C’était une soirée avec énormément de monde, près de Metz, avec une vingtaine de Djs locaux ; je me retrouve sur une grosse scène en plein air, avec un gros stress, et c’est vrai que c’était assez laborieux, je me suis un peu planté. Bizarrement, j’ai eu beaucoup de retours, parce que finalement la sélection de disques que j’avais préparée pendant ces années faisait que j’avais vraiment mon style à moi, qui était assez unique dans la région, et qui m’a permis ainsi d’évoluer. J’ai été largement soutenu par les différents sites et forums électro du coin, et je me suis retrouvée à enchaîner des sets pendant deux ou trois ans dans tous les clubs et bars de la région. Par la suite, vous avez brisé votre vœu de solitude pour le projet Melody Maker…
Ça s’est fait avec Dacom@, un Dj de Metz qui a un peu le même parcours musical, les mêmes influences. On s’est rencontré, on a animé une émission sur l’électro ensemble, et un jour je lui ai dit que j’aimerais bien allier la musique électronique et le côté scénique qu’il y avait dans le rock, faire un duo avec du chant, et lui m’a répondu que c’était son rêve. Melody Maker est né comme ça : on a travaillé des morceaux chacun de notre côté, on se retrouvait pour bosser dessus ensemble, on a fait nos premières scènes et c’était très bien. Le problème avec ce genre de duo est que c’est très dur de trouver sa place dans la scène actuelle – pour une fin de concert rock, c’est assez délicat parce que le public n’est pas toujours prêt à écouter de l’électro, et dans une soirée techno, ça ne marche pas vraiment non plus. On s’est retrouvé par exemple à la Laiterie, à Strasbourg, à deux heures du matin pendant une soirée techno, ça n’a pas pris et on a vidé la scène. Les gens ont eu deux Djs avant qui ont tabassé, on arrive avec un son complètement différent et ça ne marche pas. À force, c’était un peu décevant. Au bout de toutes ces années, j’ai eu envie de composer. Je le faisais un peu au sein de Melody Maker, mais dans la tête des gens, quand tu as un garçon et une fille qui chante, c’est le garçon qui compose. J’ai ce besoin de reconnaissance en tant que productrice de musique électronique. C’est ce que je privilégie aujourd’hui, quitte à mettre le Djaying de côté pour le moment. Je veux me retrouver sur scène face à mes machines, de faire des lives seule, de chanter, de jouer.Ce sera le cas à l’ADAEP ?

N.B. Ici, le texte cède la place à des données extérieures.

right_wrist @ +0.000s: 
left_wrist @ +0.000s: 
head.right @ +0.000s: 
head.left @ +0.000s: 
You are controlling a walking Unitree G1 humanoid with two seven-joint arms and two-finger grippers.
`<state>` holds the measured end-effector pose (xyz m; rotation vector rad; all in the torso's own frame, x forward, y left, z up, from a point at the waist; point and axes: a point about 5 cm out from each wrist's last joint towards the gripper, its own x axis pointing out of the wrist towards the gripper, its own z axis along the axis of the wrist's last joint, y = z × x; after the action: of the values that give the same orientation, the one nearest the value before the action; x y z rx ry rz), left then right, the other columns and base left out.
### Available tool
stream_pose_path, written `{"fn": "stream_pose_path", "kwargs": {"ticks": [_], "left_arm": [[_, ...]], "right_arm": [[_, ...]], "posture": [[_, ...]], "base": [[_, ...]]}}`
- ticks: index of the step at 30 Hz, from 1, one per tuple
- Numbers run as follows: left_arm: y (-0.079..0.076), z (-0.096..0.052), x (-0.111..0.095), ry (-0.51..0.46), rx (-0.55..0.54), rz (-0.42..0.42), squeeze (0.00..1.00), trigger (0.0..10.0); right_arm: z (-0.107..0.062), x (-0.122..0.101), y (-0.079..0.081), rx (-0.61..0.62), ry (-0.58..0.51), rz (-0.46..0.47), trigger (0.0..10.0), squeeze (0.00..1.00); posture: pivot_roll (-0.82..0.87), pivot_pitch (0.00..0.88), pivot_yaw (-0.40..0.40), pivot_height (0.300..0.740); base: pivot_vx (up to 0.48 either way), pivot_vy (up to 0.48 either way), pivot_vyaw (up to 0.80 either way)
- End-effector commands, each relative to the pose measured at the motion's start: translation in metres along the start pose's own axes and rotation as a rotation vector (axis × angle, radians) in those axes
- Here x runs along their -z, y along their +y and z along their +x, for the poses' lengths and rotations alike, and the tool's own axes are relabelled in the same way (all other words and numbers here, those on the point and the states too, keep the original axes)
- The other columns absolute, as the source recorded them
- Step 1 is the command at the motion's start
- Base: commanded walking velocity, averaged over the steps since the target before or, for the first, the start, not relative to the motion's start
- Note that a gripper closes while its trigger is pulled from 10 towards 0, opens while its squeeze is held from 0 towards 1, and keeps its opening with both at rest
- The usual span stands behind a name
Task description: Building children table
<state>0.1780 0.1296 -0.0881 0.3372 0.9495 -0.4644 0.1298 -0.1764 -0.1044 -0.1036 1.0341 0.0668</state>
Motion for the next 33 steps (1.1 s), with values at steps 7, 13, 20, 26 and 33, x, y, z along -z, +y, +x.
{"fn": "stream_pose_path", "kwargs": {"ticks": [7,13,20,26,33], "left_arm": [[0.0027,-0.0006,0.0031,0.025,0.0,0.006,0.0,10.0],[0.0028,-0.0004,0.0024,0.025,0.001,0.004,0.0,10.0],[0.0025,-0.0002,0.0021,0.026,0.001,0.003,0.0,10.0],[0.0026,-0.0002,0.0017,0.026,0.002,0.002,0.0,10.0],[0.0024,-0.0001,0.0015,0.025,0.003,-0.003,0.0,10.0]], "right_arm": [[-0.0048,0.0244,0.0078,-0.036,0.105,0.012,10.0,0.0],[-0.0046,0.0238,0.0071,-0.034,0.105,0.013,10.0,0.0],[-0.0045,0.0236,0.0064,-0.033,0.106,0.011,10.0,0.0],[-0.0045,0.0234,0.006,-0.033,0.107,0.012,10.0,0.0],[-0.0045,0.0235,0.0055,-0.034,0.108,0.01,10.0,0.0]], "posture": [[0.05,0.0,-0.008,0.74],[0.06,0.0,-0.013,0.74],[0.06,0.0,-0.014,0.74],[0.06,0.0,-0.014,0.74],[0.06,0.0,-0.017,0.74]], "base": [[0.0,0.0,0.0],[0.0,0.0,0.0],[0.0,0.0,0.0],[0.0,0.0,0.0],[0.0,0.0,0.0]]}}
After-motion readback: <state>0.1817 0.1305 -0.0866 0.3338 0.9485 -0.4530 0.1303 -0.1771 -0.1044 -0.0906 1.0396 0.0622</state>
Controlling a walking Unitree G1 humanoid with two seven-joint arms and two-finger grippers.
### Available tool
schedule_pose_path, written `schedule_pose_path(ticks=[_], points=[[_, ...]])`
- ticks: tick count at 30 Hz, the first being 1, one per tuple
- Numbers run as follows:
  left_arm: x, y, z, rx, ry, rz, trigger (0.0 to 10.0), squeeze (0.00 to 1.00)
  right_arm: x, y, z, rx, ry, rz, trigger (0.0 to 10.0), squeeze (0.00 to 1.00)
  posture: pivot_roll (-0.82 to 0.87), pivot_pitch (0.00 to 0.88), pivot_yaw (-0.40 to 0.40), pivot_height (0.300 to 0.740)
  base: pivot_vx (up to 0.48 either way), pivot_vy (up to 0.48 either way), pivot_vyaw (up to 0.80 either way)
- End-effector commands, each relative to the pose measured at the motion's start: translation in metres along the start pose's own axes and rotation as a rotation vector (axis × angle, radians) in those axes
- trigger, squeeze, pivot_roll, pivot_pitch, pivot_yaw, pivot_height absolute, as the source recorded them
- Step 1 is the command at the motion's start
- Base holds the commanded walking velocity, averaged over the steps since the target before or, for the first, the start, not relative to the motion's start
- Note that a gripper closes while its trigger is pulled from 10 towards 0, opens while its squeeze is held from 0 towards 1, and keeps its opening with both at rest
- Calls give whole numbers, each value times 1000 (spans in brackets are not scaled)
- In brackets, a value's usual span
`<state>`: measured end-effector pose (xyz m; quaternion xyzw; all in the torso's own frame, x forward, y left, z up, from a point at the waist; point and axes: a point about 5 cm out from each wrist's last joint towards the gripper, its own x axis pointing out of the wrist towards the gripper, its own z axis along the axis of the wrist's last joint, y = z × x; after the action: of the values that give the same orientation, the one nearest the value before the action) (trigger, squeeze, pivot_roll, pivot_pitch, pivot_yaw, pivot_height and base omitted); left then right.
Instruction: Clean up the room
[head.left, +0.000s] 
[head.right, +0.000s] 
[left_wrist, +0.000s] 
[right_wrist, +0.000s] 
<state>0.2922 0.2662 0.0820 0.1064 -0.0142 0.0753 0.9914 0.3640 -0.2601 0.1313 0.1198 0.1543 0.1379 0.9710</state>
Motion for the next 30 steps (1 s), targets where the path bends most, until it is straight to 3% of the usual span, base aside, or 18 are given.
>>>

Aymeric m’a demandé un Dj set, je pense que je vais faire une première partie sur mon ordinateur, avec un petit contrôleur et des effets, ce qui va me permettre de caser pas mal de morceaux inédits, avant de rebasculer en deuxième partie sur les platines, pour un Dj set classique.Il y a déjà un album en préparation ?
J’aimerais bien, j’y travaille sérieusement depuis quelques mois, j’ai mis de côté tout le reste pour m’y consacrer. Pour l’instant, j’ai sept ou huit morceaux de prêt, mais ce n’est pas suffisant. Il n’y aura pas que de la techno, il y aura des choses plus lentes, des clins d’œil à tout ce que j’ai pu faire jusqu’à maintenant. L’idée d’un redémarrage à zéro me plaît assez, par exemple trouver un label dans un pays où j’ai tout à refaire. J’ai besoin de repartir sur carrément autre chose, quitte à envisager une autre identité, un autre nom de scène.